DATA
↓↓↓
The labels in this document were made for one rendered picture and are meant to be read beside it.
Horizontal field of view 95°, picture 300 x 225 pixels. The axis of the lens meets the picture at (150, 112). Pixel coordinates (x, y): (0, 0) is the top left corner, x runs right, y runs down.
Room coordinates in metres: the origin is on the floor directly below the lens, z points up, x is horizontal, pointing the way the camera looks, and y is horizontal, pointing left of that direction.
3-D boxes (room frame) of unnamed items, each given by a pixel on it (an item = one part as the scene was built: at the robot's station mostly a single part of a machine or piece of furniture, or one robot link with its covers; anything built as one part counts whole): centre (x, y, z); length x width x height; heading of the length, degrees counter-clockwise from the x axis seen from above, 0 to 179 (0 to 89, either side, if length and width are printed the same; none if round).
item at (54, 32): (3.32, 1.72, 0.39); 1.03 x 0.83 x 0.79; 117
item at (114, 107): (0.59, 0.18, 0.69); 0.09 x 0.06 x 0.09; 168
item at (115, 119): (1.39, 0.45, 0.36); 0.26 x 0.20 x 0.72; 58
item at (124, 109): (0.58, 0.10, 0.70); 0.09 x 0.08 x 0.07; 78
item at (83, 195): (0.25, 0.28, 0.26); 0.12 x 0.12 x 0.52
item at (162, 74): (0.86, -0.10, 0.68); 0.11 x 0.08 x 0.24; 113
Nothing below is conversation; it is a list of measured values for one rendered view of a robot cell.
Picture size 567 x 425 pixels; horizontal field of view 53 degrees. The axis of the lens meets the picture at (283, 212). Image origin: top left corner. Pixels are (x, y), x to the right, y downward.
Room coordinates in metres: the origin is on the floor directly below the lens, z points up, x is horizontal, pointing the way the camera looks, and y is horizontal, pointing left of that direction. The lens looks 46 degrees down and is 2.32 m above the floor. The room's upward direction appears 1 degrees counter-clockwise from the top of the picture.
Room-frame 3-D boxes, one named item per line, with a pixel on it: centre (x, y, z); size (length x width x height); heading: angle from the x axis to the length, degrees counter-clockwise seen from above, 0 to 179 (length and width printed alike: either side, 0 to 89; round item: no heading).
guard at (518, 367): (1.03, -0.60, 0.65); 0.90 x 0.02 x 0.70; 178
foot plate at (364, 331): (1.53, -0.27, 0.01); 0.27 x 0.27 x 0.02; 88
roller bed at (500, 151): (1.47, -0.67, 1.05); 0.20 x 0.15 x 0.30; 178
↑↑↑
TASK OBJECTIVE
Each line above must be retyped exactly.

WRITTEN SOLUTION
The labels in this document were made for one rendered picture and are meant to be read beside it.
Horizontal field of view 95°, picture 300 x 225 pixels. The axis of the lens meets the picture at (150, 112). Pixel coordinates (x, y): (0, 0) is the top left corner, x runs right, y runs down.
Room coordinates in metres: the origin is on the floor directly below the lens, z points up, x is horizontal, pointing the way the camera looks, and y is horizontal, pointing left of that direction.
3-D boxes (room frame) of unnamed items, each given by a pixel on it (an item = one part as the scene was built: at the robot's station mostly a single part of a machine or piece of furniture, or one robot link with its covers; anything built as one part counts whole): centre (x, y, z); length x width x height; heading of the length, degrees counter-clockwise from the x axis seen from above, 0 to 179 (0 to 89, either side, if length and width are printed the same; none if round).
item at (54, 32): (3.32, 1.72, 0.39); 1.03 x 0.83 x 0.79; 117
item at (114, 107): (0.59, 0.18, 0.69); 0.09 x 0.06 x 0.09; 168
item at (115, 119): (1.39, 0.45, 0.36); 0.26 x 0.20 x 0.72; 58
item at (124, 109): (0.58, 0.10, 0.70); 0.09 x 0.08 x 0.07; 78
item at (83, 195): (0.25, 0.28, 0.26); 0.12 x 0.12 x 0.52
item at (162, 74): (0.86, -0.10, 0.68); 0.11 x 0.08 x 0.24; 113
Nothing below is conversation; it is a list of measured values for one rendered view of a robot cell.
Picture size 567 x 425 pixels; horizontal field of view 53 degrees. The axis of the lens meets the picture at (283, 212). Image origin: top left corner. Pixels are (x, y), x to the right, y downward.
Room coordinates in metres: the origin is on the floor directly below the lens, z points up, x is horizontal, pointing the way the camera looks, and y is horizontal, pointing left of that direction. The lens looks 46 degrees down and is 2.32 m above the floor. The room's upward direction appears 1 degrees counter-clockwise from the top of the picture.
Room-frame 3-D boxes, one named item per line, with a pixel on it: centre (x, y, z); size (length x width x height); heading: angle from the x axis to the length, degrees counter-clockwise seen from above, 0 to 179 (length and width printed alike: either side, 0 to 89; round item: no heading).
guard at (518, 367): (1.03, -0.60, 0.65); 0.90 x 0.02 x 0.70; 178
foot plate at (364, 331): (1.53, -0.27, 0.01); 0.27 x 0.27 x 0.02; 88
roller bed at (500, 151): (1.47, -0.67, 1.05); 0.20 x 0.15 x 0.30; 178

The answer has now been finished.